• **Recorded data**:

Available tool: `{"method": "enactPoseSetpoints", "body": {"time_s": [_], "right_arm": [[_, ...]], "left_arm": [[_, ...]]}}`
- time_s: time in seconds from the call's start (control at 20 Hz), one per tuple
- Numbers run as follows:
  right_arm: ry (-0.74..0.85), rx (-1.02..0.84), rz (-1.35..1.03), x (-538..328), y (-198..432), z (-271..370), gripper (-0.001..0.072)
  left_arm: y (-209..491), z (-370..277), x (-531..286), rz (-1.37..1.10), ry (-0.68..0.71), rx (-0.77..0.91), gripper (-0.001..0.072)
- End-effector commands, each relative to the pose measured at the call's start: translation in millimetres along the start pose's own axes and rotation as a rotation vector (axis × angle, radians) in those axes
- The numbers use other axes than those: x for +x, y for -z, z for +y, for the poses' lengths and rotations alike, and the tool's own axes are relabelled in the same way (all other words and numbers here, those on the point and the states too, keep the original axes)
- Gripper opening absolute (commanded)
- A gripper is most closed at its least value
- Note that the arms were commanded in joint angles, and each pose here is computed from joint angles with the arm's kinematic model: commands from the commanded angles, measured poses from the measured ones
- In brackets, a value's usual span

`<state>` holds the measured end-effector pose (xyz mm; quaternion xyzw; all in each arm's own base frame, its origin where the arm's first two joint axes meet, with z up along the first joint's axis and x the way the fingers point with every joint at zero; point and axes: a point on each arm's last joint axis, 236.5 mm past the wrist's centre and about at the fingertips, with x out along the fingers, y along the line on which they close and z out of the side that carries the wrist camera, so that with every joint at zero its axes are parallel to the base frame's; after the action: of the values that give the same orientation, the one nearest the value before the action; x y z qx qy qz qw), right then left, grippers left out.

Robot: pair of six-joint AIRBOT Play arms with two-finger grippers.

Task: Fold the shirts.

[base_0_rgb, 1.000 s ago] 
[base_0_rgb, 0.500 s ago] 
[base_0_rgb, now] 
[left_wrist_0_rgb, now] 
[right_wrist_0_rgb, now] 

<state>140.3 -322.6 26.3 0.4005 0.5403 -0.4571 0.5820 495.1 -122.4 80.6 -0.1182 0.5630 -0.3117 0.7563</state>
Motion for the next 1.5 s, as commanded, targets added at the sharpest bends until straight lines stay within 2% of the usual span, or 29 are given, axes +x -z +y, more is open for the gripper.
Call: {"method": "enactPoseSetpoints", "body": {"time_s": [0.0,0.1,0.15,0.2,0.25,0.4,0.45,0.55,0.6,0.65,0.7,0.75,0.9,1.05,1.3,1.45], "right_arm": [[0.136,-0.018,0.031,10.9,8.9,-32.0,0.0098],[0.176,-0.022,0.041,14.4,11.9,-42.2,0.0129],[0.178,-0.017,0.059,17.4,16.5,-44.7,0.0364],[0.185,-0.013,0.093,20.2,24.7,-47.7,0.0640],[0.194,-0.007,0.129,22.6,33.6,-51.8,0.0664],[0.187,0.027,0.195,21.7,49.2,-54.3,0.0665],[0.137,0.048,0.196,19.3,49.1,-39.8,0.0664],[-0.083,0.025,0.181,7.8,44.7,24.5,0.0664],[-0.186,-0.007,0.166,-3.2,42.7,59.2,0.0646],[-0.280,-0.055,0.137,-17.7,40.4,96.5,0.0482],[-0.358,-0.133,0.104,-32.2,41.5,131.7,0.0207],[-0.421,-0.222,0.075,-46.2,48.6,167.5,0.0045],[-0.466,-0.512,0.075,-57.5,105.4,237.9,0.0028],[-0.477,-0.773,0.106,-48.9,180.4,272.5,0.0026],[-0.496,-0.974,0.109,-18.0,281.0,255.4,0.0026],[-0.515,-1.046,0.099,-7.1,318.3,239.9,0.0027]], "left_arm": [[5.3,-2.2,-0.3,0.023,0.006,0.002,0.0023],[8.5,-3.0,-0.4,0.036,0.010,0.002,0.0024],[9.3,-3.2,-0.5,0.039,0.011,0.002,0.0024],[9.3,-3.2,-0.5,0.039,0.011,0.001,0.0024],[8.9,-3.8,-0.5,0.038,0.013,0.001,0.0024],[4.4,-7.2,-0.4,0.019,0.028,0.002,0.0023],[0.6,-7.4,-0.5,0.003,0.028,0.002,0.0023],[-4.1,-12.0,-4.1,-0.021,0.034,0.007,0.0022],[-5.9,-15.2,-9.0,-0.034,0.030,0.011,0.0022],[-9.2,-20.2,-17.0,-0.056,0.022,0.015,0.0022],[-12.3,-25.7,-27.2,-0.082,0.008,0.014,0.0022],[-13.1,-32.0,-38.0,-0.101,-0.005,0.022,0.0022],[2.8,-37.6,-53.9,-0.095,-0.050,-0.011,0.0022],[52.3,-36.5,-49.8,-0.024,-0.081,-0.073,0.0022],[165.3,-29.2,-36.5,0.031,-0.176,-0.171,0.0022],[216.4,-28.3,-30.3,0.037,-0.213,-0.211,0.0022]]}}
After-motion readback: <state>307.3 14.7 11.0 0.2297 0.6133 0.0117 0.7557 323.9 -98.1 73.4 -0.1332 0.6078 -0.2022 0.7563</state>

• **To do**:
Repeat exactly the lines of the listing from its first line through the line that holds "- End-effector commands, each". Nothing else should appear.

• **Written answer**:
Available tool: `{"method": "enactPoseSetpoints", "body": {"time_s": [_], "right_arm": [[_, ...]], "left_arm": [[_, ...]]}}`
- time_s: time in seconds from the call's start (control at 20 Hz), one per tuple
- Numbers run as follows:
  right_arm: ry (-0.74..0.85), rx (-1.02..0.84), rz (-1.35..1.03), x (-538..328), y (-198..432), z (-271..370), gripper (-0.001..0.072)
  left_arm: y (-209..491), z (-370..277), x (-531..286), rz (-1.37..1.10), ry (-0.68..0.71), rx (-0.77..0.91), gripper (-0.001..0.072)
- End-effector commands, each relative to the pose measured at the call's start: translation in millimetres along the start pose's own axes and rotation as a rotation vector (axis × angle, radians) in those axes

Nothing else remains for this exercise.